# Tutorial 2.6: NumPy Aggregation Functions
Python for Data Analaytics | Module 2  
Professor James Ng

In this tutorial, we are going to cover *`NumPy`* functions that reduce (or aggregate) all the values in an array and spit out one result. These functions allow us to come up with summary statistics for a given data set.

Plus, in my opinion, it is where things start to get fun in our data analysis.
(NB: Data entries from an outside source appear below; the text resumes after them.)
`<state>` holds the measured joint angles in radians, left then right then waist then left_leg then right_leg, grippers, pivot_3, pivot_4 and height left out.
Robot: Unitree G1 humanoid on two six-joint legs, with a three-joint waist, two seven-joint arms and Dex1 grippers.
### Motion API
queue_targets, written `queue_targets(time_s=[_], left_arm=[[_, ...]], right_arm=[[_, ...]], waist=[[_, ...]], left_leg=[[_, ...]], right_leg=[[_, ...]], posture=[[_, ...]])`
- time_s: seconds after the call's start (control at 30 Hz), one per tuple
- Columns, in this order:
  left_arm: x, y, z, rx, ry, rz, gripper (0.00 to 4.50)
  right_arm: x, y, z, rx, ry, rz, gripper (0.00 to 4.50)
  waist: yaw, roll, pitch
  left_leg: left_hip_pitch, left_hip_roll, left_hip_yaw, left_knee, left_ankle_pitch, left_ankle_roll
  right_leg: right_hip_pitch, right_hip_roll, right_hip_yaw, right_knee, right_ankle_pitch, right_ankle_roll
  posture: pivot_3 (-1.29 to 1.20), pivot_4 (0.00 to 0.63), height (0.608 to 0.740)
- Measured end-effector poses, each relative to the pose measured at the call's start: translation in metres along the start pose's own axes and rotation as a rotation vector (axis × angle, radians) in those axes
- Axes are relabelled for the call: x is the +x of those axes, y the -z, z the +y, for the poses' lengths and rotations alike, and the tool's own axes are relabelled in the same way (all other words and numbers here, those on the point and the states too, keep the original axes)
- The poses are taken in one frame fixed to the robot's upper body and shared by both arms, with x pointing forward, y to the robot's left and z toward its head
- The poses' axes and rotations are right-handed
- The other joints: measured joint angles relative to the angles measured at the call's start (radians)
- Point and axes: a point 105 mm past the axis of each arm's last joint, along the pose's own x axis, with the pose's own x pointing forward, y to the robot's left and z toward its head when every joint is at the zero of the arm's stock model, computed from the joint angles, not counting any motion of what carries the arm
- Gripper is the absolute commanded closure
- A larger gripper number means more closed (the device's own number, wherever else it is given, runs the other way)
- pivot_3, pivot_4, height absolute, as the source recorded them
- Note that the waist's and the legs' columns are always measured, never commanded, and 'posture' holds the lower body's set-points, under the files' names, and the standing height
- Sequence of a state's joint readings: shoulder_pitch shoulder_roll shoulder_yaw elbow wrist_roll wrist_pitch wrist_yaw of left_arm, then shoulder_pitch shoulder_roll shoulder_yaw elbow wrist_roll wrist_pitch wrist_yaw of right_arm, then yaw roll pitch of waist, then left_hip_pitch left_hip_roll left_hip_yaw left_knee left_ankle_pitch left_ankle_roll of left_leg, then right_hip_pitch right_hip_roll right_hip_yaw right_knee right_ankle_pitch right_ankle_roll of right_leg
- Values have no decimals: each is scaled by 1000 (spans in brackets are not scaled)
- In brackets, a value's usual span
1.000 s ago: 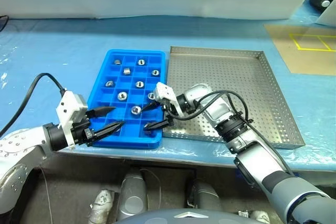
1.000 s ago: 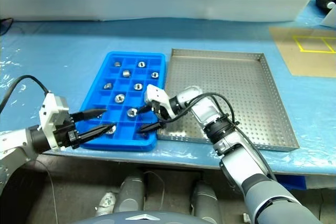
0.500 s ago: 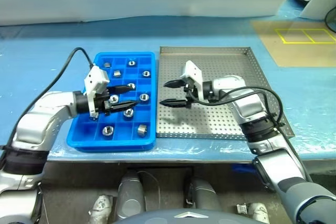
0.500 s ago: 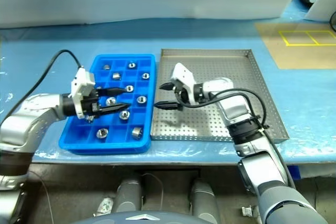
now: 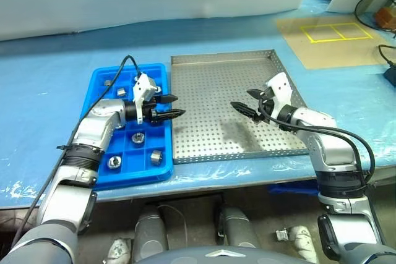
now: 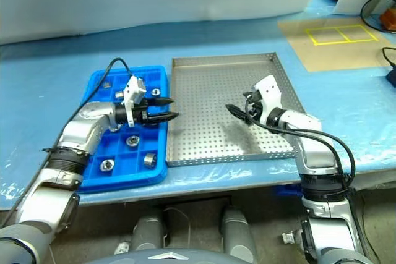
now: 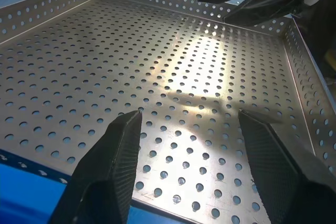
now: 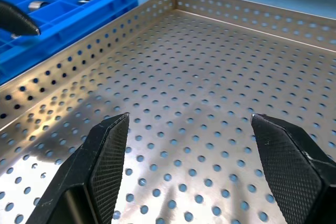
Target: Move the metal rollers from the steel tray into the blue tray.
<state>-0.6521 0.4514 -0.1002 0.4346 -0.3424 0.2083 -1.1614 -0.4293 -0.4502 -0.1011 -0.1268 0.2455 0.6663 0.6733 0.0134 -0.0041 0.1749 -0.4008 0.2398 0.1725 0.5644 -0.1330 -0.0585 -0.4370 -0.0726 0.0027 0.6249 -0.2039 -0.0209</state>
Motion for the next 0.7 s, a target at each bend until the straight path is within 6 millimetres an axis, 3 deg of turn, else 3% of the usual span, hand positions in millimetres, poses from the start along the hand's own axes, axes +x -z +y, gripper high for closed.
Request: queue_targets(time_s=[0.4, 0.7], left_arm=[[-4, -2, 15, 39, -140, -47, 1411], [-14, 0, 11, 25, -174, -61, 1411]], right_arm=[[10, -5, 0, 4, 22, -25, 673], [17, -2, 1, 4, -5, -13, 673]], waist=[[5, 0, 0], [11, 0, 0]], left_leg=[[0, 0, 0, 0, 0, 1], [0, 0, 0, 0, -1, 1]], right_leg=[[1, -1, -1, 0, 0, 0], [1, -1, -1, -1, 0, 0]], posture=[[-242, 150, 740], [-203, 150, 740]])
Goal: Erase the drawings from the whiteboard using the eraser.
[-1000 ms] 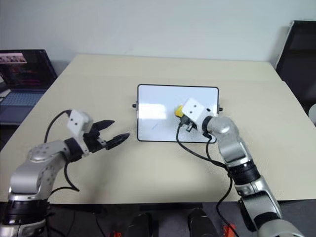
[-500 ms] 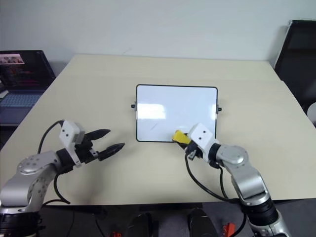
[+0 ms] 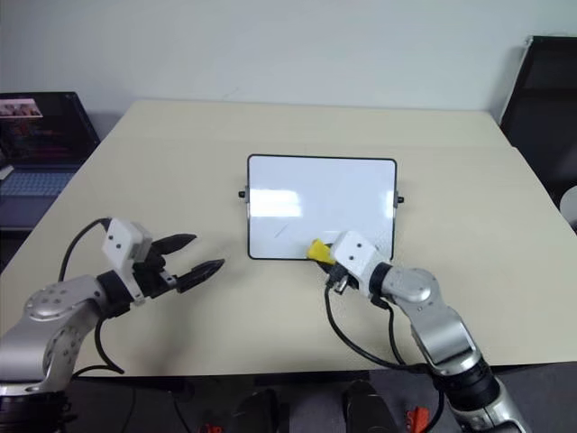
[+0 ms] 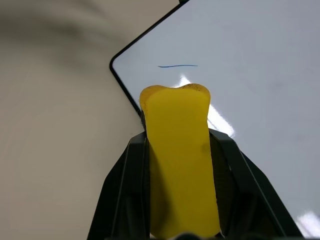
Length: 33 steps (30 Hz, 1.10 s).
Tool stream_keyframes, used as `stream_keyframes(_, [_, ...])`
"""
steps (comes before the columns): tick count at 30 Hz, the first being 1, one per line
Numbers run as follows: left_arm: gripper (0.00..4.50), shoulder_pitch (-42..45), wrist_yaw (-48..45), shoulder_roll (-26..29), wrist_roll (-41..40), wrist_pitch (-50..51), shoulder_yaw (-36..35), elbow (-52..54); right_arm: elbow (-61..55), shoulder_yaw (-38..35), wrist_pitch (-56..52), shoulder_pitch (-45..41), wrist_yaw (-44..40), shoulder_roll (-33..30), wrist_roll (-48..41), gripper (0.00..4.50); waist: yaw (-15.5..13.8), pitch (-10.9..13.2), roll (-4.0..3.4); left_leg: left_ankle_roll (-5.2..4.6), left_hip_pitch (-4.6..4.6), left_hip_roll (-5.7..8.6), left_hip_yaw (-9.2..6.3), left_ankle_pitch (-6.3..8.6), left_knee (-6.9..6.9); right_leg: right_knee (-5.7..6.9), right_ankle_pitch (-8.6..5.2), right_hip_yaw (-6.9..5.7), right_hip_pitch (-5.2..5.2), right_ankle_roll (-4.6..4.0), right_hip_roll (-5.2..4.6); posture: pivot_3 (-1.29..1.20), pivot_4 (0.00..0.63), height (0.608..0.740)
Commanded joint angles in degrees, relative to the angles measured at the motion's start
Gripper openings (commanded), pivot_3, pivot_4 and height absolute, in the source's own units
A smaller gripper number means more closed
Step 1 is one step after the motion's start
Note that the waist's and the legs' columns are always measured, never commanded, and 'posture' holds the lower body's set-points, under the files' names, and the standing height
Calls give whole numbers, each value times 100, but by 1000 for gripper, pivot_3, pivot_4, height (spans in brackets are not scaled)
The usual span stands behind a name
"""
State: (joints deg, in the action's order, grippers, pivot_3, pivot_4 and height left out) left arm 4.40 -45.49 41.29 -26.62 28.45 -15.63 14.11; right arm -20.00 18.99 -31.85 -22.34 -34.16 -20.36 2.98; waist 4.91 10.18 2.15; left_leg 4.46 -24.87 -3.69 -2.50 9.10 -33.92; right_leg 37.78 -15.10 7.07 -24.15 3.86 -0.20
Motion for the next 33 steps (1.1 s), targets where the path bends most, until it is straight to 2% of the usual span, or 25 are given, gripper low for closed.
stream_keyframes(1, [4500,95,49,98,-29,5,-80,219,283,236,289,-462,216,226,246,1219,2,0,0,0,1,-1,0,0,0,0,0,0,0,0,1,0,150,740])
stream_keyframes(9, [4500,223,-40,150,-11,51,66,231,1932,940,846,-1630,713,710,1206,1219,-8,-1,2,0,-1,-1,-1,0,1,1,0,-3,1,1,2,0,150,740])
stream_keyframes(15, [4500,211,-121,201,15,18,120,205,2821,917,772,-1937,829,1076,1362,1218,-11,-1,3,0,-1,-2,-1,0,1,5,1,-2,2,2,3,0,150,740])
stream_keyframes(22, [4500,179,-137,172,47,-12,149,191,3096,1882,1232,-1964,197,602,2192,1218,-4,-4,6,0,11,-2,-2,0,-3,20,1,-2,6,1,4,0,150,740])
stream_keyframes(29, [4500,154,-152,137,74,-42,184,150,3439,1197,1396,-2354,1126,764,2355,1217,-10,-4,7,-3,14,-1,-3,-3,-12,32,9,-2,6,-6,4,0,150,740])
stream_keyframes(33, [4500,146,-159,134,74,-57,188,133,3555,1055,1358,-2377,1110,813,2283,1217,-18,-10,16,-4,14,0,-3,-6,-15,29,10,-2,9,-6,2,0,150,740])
So, I hope you enjoy!

In [None]:
# Import NumPy as always...
# Along with Pandas for loading our data
import numpy as np
import pandas as pd

In [None]:
# Create a directory to hold our data sets and download them
!mkdir -p data-sets
!wget --show-progress -O data-sets/chicago-employees.csv https://osf.io/8svw4/download

# Load the Chicago government employees data set.
chicago_employees = pd.read_csv('data-sets/chicago-employees.csv')
chicago_employees.head()

In [None]:
# I'll go ahead and create a Numpy `ndarray` for each column 
# of our data set, even though we might not use them all.
employee_names = np.array(chicago_employees['Name'])
employee_titles = np.array(chicago_employees['Job Titles'])
employee_departments = np.array(chicago_employees['Department'])
employee_full_or_part_time = np.array(chicago_employees['Full or Part-Time'])
employee_salary_or_hourly = np.array(chicago_employees['Salary or Hourly'])

# These arrays have different index values because the NaN values have
# been filtered out.  Because of that, you can't use them in coordination
# with other arrays. We will revisit this in Pandas.
employee_typical_hours = np.array(
    chicago_employees['Typical Hours'][chicago_employees['Typical Hours'].notnull()])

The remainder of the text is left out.